Assignment: Could you retype the listing beneath, keeping each line exactly as it is?

######

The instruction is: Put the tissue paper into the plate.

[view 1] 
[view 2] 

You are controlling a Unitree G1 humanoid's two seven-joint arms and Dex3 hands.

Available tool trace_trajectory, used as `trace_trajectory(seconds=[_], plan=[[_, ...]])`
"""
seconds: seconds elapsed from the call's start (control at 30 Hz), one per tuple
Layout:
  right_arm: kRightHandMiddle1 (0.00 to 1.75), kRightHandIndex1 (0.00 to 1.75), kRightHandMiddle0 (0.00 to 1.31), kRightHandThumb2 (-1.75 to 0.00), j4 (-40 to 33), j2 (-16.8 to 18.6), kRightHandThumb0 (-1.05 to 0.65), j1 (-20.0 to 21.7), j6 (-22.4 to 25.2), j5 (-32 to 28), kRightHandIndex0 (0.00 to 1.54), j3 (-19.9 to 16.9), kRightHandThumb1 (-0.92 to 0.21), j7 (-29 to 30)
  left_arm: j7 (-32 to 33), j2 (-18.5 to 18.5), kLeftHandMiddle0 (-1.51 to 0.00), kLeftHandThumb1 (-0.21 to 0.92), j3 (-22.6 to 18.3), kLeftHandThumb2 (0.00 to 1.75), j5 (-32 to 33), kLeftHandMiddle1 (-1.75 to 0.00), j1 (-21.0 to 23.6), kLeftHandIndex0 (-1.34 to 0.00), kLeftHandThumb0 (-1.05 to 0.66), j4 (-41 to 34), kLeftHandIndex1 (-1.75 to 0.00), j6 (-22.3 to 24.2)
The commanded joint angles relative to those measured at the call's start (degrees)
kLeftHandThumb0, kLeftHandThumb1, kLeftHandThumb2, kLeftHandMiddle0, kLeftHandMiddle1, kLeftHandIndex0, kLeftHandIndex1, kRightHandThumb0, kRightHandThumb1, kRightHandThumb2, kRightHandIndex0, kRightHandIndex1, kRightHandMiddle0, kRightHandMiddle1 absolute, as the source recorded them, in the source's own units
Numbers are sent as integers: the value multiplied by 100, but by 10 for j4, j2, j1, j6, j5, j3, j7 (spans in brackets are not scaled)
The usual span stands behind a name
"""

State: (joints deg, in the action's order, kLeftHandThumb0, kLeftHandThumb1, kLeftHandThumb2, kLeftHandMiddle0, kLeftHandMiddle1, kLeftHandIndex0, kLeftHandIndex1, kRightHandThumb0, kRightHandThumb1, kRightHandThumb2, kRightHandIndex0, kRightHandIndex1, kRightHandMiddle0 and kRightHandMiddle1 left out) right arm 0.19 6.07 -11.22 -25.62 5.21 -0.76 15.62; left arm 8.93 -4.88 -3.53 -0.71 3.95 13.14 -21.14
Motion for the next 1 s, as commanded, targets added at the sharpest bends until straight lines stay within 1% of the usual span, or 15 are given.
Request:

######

Result of the exercise:
The instruction is: Put the tissue paper into the plate.

[view 1] 
[view 2] 

You are controlling a Unitree G1 humanoid's two seven-joint arms and Dex3 hands.

Available tool trace_trajectory, used as `trace_trajectory(seconds=[_], plan=[[_, ...]])`
"""
seconds: seconds elapsed from the call's start (control at 30 Hz), one per tuple
Layout:
  right_arm: kRightHandMiddle1 (0.00 to 1.75), kRightHandIndex1 (0.00 to 1.75), kRightHandMiddle0 (0.00 to 1.31), kRightHandThumb2 (-1.75 to 0.00), j4 (-40 to 33), j2 (-16.8 to 18.6), kRightHandThumb0 (-1.05 to 0.65), j1 (-20.0 to 21.7), j6 (-22.4 to 25.2), j5 (-32 to 28), kRightHandIndex0 (0.00 to 1.54), j3 (-19.9 to 16.9), kRightHandThumb1 (-0.92 to 0.21), j7 (-29 to 30)
  left_arm: j7 (-32 to 33), j2 (-18.5 to 18.5), kLeftHandMiddle0 (-1.51 to 0.00), kLeftHandThumb1 (-0.21 to 0.92), j3 (-22.6 to 18.3), kLeftHandThumb2 (0.00 to 1.75), j5 (-32 to 33), kLeftHandMiddle1 (-1.75 to 0.00), j1 (-21.0 to 23.6), kLeftHandIndex0 (-1.34 to 0.00), kLeftHandThumb0 (-1.05 to 0.66), j4 (-41 to 34), kLeftHandIndex1 (-1.75 to 0.00), j6 (-22.3 to 24.2)
The commanded joint angles relative to those measured at the call's start (degrees)
kLeftHandThumb0, kLeftHandThumb1, kLeftHandThumb2, kLeftHandMiddle0, kLeftHandMiddle1, kLeftHandIndex0, kLeftHandIndex1, kRightHandThumb0, kRightHandThumb1, kRightHandThumb2, kRightHandIndex0, kRightHandIndex1, kRightHandMiddle0, kRightHandMiddle1 absolute, as the source recorded them, in the source's own units
Numbers are sent as integers: the value multiplied by 100, but by 10 for j4, j2, j1, j6, j5, j3, j7 (spans in brackets are not scaled)
The usual span stands behind a name
"""

State: (joints deg, in the action's order, kLeftHandThumb0, kLeftHandThumb1, kLeftHandThumb2, kLeftHandMiddle0, kLeftHandMiddle1, kLeftHandIndex0, kLeftHandIndex1, kRightHandThumb0, kRightHandThumb1, kRightHandThumb2, kRightHandIndex0, kRightHandIndex1, kRightHandMiddle0 and kRightHandMiddle1 left out) right arm 0.19 6.07 -11.22 -25.62 5.21 -0.76 15.62; left arm 8.93 -4.88 -3.53 -0.71 3.95 13.14 -21.14
Motion for the next 1 s, as commanded, targets added at the sharpest bends until straight lines stay within 1% of the usual span, or 15 are given.
Request:

The required response has been given in full.